## YOUR ASSIGNMENT:
Your answer should consist of the lines in the data below that contain "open".

## SUPPLIED DATA:
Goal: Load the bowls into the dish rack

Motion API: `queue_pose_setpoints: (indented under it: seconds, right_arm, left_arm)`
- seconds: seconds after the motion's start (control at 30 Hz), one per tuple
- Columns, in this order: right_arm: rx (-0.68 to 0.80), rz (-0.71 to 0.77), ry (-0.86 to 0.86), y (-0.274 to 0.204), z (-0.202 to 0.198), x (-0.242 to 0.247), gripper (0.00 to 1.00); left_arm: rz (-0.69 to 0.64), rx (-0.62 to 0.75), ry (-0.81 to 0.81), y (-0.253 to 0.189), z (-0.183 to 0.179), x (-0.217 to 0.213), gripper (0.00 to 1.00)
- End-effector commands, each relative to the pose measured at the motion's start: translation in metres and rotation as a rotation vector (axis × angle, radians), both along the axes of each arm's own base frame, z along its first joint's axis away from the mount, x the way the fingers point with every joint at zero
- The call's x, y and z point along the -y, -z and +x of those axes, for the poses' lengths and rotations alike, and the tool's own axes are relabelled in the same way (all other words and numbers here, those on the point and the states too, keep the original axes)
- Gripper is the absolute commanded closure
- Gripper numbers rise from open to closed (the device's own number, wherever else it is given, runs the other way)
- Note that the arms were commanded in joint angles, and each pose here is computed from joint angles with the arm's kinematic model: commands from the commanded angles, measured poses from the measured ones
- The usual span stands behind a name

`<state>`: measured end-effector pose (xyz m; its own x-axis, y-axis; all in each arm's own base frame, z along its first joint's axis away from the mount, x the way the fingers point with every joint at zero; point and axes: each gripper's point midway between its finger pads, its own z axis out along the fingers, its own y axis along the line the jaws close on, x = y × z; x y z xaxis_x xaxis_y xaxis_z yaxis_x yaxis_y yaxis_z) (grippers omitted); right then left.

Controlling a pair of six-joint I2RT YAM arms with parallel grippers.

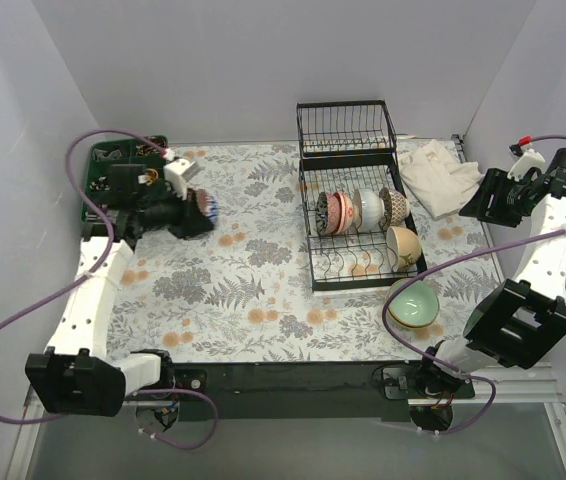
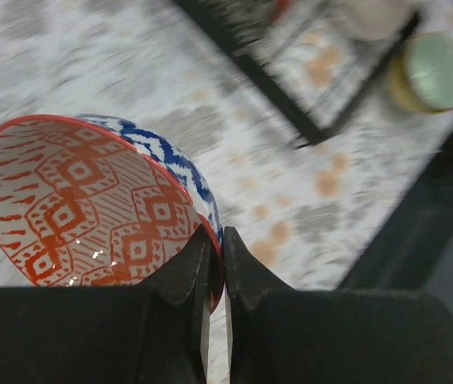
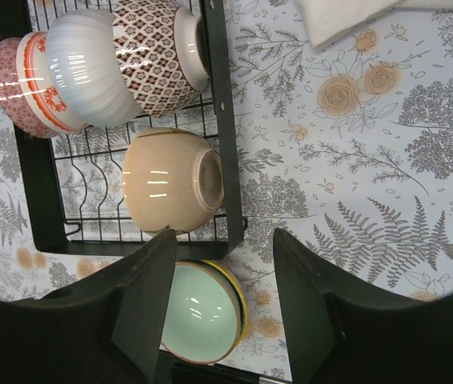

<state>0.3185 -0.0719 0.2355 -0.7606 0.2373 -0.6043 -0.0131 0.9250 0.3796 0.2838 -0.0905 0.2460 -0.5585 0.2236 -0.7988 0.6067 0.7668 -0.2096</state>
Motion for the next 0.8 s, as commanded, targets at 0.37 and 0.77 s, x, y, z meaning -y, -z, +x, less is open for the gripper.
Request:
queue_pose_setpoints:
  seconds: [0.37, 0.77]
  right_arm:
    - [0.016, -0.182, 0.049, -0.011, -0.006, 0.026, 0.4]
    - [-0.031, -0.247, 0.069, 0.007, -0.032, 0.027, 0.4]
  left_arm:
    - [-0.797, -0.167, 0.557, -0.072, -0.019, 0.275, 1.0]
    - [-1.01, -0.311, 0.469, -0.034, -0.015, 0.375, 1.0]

## THE COMPLETED TASK:
- Gripper numbers rise from open to closed (the device's own number, wherever else it is given, runs the other way)
Motion for the next 0.8 s, as commanded, targets at 0.37 and 0.77 s, x, y, z meaning -y, -z, +x, less is open for the gripper.

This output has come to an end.